Right off the bat, we plan to fix some things the inspection revealed–mostly minor, but a couple are pretty big. We also plan to enclose the carport to make it into a garage, as well as redo the hardwood floors in the main living area (currently there are two large carpet in-lays). After that, the next big project will be redoing the very vintage, but well-preserved kitchen. That’s in my lane, and I have some ideas about it. I’m not quite ready to reveal that just yet though. I’ve included some of the listing photos below. I can’t wait to get in there and add all of my own furnishings and personal touches. The house is really a mid-century modern showpiece with great bones.
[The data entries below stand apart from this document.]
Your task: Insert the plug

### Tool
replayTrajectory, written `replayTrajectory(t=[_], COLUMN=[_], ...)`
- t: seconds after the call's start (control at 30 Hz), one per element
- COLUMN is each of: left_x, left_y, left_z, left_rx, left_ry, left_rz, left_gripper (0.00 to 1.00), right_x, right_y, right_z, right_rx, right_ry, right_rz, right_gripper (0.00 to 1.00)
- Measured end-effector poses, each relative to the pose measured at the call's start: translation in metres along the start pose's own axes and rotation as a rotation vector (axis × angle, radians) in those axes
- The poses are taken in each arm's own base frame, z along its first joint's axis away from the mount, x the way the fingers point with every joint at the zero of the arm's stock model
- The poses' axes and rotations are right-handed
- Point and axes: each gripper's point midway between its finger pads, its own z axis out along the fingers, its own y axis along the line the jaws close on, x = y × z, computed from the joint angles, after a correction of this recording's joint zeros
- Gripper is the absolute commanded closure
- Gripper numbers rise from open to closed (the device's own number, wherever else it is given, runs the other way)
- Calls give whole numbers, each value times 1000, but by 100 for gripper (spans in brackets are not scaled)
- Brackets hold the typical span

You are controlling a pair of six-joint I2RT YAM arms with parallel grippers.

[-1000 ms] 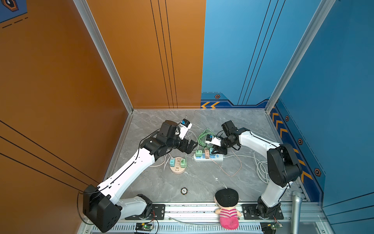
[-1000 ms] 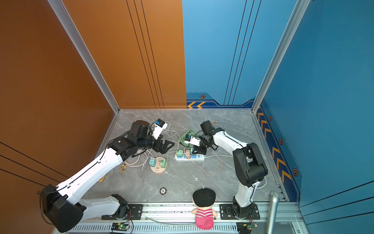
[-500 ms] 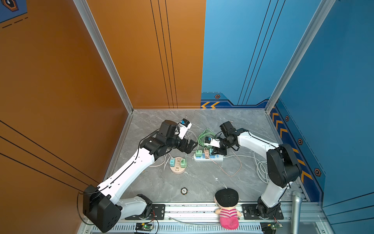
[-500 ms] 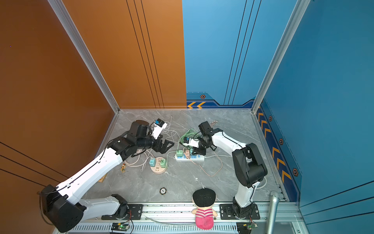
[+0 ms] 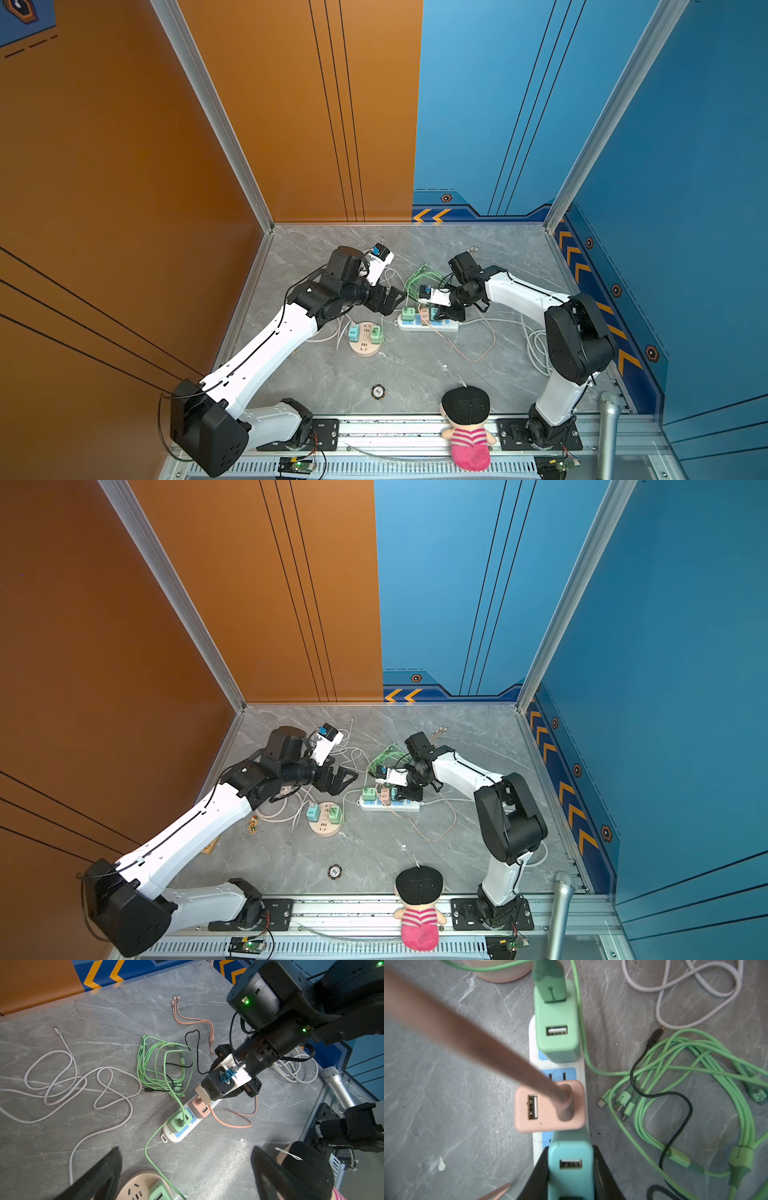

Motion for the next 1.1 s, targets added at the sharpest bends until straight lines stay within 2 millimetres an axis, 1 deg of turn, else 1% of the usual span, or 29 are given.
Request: replayTrajectory(t=[0.07,0.13,0.2,0.27,0.33,0.37,0.4,0.43,0.57,0.77,0.9,1.03,1.07,1.1], left_x=[0,0,0,0,0,0,0,0,1,2,1,-2,-3,-3], left_y=[0,-2,-4,-5,-6,-7,-7,-8,-13,-21,-26,-30,-31,-32], left_z=[0,0,0,1,1,1,1,1,2,3,1,-7,-8,-10], left_rx=[1,4,8,11,13,14,15,16,26,43,51,55,54,54], left_ry=[0,0,1,1,2,2,3,3,6,11,5,-17,-21,-24], left_rz=[0,3,5,6,8,8,9,10,18,22,28,36,39,41], left_gripper=[4,4,4,4,4,4,4,4,4,4,4,4,4,4], right_x=[1,2,3,2,2,2,6,16,20,22,23,16,14,11], right_y=[0,0,0,0,0,0,0,2,-1,6,11,14,14,15], right_z=[1,3,4,4,3,3,4,11,10,6,0,-15,-19,-25], right_rx=[-1,-7,-9,-7,-8,-7,0,-11,-8,-9,2,35,44,57], right_ry=[12,25,35,39,42,43,65,97,92,92,84,58,50,38], right_rz=[-6,-9,-13,-18,-18,-19,-21,-13,5,27,35,36,33,36], right_gripper=[78,81,81,77,66,63,62,61,58,55,52,47,45,39])
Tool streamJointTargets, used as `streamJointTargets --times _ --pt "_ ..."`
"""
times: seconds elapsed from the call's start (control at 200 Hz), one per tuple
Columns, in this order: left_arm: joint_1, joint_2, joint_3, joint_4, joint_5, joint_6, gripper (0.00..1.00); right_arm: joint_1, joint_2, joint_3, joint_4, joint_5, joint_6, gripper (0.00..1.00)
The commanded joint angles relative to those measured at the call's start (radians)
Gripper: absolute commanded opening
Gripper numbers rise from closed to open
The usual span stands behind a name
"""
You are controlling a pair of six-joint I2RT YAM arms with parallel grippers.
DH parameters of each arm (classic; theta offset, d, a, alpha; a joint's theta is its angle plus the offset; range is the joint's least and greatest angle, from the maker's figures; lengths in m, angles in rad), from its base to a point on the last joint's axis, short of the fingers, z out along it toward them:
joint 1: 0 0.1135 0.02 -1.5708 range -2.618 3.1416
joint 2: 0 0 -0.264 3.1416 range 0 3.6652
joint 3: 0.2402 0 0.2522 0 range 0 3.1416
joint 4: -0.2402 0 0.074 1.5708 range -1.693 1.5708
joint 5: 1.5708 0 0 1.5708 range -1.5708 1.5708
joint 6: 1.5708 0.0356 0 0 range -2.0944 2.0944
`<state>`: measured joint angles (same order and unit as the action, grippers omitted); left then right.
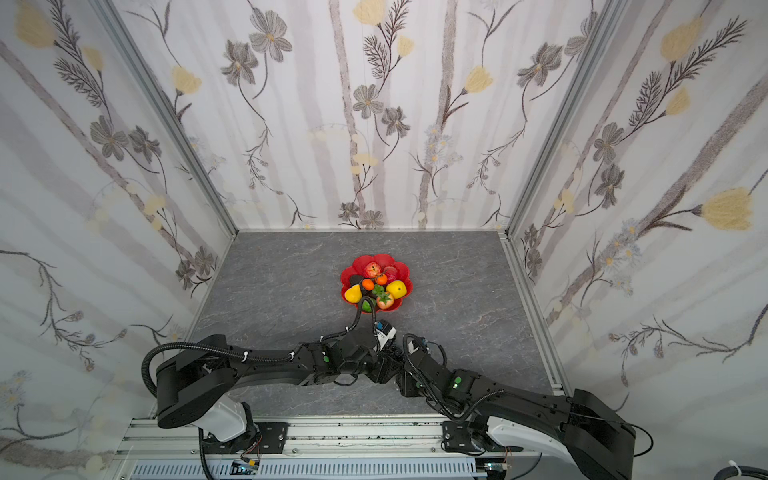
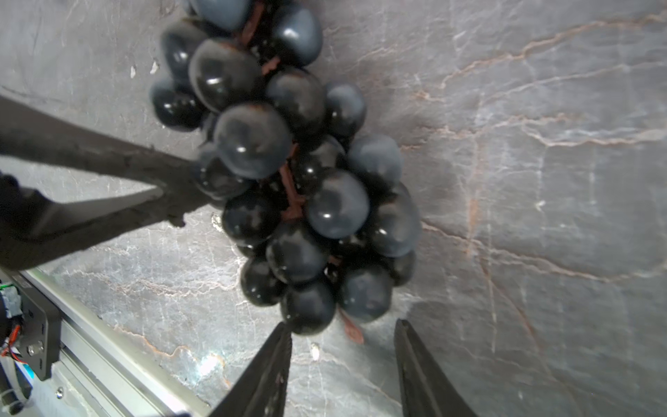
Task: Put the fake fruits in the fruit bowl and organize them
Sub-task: 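Close the right gripper on the grape stem and lift the bunch while left withdraws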
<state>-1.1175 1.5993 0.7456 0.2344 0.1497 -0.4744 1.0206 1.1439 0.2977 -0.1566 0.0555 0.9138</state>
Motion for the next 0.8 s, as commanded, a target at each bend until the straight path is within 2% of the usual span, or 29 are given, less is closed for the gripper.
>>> streamJointTargets --times 0.0,0.16,0.495,0.68,0.794 --pt "0.001 -0.004 -0.002 0.023 -0.003 -0.006 0.64 0.001 0.022 0.026 0.062 0.017 -0.022 0.46" --pt "0.001 -0.010 -0.005 0.023 -0.006 -0.006 0.64 0.001 0.067 0.052 0.047 0.042 -0.018 0.36" --pt "0.002 -0.008 -0.006 0.024 -0.007 -0.006 0.64 -0.001 0.094 0.068 0.008 0.072 0.013 0.26" --pt "0.003 -0.009 -0.009 0.025 -0.012 -0.009 0.64 -0.001 0.129 0.090 -0.021 0.073 0.021 0.24" --pt "0.002 -0.012 -0.011 0.026 -0.015 -0.011 0.64 -0.001 0.145 0.097 -0.029 0.075 0.032 0.27"
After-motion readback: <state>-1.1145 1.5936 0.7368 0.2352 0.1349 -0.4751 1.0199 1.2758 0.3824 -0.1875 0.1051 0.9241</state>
I get a little giddy looking at the pictures and imagining us living there, immersed in nature, like we’ve been dreaming about for years. It’s very bittersweet though because we have built so many friendships here. In many cases, my friends’ families are now my family too. I’m going to miss them all so much. It’s also a scary prospect to start over and to take such a big leap of faith on a town that we don’t know a lot about. Even scarier is that it’s a place where we don’t know anyone and will have to re-establish roots and connections. However, what’s life without taking some risks and trying new things? Once we’re settled, we are so looking forward to hosting family and friends who want to visit us.

I’m sure some of you might have some questions. Hit me with them. I’ll try to answer them all. In the meantime, stay warm. I heard Punxsutawney Phil predicted that we still have quite a bit more winter ahead of us.


2 thoughts on “I Like to Move It Move It

  1. Andy and Jessica, I enjoyed reading your post. The house looks very nice. I can definitely see the potential in it.

    Good luck seeking Devere Dr. I’m sure it will go quickly.